Activism Rising in Baghdad: Anti-ISIS Musicians, Bloggers and Volunteer Builders give Iraqis Cause for Hope
It's becoming something of a habit for Karim Wasfi, cellist and conductor with the Iraqi National Symphony Orchestra. In the days following a bombing in Baghdad Wasfi has been going to the site of the damage or of other violent incidents and playing his cello in the ruins. On May 20, he was at it again.
“The message I want to deliver is that the sound of music and of life is louder than destruction, killing , displacement and looting,” Wasfi explained.
“I am just one of the people in this country who is suffering everyday. But we also all love life and art. I feel so happy when I play in the aftermath of a bomb because I feel that music has the potential to build the place up again. Music helps people strive to build things up again, it revives hopes and it assures them that there is a future.”
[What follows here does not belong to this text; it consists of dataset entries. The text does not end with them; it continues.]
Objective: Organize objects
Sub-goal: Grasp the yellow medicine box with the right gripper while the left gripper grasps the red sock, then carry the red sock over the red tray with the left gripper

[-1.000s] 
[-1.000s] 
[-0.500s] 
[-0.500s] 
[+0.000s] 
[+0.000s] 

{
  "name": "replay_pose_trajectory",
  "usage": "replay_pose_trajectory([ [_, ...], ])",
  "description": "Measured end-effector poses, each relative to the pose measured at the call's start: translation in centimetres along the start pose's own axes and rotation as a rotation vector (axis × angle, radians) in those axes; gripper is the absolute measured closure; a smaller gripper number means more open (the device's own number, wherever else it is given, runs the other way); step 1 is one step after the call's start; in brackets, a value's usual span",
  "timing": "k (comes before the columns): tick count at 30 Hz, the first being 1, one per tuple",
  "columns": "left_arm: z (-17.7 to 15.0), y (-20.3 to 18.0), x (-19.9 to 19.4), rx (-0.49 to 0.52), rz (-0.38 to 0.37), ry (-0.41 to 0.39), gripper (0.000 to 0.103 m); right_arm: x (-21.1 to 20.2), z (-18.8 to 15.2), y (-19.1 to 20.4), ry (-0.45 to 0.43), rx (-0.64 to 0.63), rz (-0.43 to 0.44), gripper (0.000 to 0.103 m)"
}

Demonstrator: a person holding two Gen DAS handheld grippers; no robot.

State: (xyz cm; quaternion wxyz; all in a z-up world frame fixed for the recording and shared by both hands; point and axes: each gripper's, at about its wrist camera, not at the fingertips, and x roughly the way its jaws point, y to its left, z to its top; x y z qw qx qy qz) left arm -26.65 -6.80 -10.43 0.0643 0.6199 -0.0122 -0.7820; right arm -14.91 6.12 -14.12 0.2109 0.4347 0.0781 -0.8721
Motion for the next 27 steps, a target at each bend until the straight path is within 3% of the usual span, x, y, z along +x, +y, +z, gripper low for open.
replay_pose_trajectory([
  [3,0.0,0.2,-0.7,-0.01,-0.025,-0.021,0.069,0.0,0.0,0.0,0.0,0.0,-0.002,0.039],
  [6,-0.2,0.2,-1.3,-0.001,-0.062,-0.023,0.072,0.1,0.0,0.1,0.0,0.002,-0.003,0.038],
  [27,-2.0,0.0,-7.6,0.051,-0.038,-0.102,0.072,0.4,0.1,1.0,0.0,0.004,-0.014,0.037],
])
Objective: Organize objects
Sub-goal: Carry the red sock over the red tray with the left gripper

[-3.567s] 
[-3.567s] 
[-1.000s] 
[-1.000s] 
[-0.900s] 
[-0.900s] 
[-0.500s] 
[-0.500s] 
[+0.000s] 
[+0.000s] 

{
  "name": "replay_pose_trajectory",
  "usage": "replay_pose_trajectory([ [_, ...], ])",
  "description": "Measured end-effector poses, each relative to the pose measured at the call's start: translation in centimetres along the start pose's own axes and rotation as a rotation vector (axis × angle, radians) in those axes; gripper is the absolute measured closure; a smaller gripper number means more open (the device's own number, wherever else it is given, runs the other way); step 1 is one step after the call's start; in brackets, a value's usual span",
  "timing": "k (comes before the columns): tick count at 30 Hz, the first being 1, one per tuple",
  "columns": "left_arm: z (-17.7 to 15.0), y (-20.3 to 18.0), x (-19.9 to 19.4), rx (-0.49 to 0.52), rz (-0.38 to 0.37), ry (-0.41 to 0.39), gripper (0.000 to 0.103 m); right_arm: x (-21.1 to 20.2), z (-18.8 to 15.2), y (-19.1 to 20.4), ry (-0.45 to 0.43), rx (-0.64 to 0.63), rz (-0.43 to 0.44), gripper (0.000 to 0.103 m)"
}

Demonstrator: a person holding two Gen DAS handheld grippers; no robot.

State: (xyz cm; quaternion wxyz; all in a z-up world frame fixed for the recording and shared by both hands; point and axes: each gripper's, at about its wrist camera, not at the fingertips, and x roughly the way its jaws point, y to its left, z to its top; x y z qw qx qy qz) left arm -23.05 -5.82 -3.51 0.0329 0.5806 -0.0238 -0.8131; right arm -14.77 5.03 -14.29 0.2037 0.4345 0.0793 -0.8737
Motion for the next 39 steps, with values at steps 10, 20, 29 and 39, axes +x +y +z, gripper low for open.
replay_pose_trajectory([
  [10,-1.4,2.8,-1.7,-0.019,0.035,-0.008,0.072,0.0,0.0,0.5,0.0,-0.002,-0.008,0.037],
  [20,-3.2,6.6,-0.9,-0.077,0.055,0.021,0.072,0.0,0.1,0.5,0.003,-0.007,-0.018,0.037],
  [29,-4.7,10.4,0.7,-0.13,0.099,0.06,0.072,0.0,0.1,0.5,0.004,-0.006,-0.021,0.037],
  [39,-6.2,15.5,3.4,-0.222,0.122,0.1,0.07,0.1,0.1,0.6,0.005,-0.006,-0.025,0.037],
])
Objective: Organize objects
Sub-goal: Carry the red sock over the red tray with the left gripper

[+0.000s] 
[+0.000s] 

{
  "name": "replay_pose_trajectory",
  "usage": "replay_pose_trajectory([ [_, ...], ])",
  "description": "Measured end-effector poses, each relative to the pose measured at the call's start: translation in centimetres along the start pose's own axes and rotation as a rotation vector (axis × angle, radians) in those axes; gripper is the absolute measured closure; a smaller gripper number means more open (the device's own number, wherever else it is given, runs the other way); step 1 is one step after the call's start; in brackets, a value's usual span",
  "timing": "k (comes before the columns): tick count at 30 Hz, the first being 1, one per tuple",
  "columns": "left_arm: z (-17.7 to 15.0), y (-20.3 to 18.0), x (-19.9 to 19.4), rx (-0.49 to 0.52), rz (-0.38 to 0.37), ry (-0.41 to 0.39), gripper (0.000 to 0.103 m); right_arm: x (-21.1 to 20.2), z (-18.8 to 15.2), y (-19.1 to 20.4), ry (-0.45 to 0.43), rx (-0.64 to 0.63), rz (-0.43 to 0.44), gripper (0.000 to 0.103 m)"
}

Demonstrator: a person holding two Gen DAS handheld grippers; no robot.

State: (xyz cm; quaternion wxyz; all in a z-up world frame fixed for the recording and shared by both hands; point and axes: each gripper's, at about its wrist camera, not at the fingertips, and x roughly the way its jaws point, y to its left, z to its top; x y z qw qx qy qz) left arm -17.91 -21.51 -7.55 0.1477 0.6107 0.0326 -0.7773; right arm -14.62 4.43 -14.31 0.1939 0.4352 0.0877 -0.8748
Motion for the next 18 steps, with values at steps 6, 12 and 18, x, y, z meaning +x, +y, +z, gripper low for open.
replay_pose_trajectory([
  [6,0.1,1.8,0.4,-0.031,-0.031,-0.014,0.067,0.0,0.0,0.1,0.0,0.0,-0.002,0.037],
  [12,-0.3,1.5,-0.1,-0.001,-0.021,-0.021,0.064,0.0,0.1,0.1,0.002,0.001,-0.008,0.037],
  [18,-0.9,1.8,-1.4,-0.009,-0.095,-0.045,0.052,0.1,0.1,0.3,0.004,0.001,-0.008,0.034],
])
“Cleaning the site of a bombing up isn't enough,” Wasfi concludes. “We need music because this is the sound of life and of peace, it reminds people of the beauty that is possible in life and expels the ugliness.”
Wasfi even made it to the site of recent riots in Baghdad. On May 13, Shiite Muslim pilgrims were heading through the mostly Sunni-Muslim neighbourhood of Adhamiya to visit a nearby shrine when alarm spread through the crowd; rumour had it there was a Sunni suicide bomber in their midst.
This set off panic and then calls for revenge, which were then acted out upon homes and locals in the Sunni neighbourhood. Houses were torched, locals were injured and a building belonging to the Sunni endowment, the body that manages funding for Sunni religious organisations and mosques, was damaged.
Yet, somewhat surprisingly considering the roads were all blocked, shortly after the riots stopped, Wasfi managed to get there and he began playing his cello again.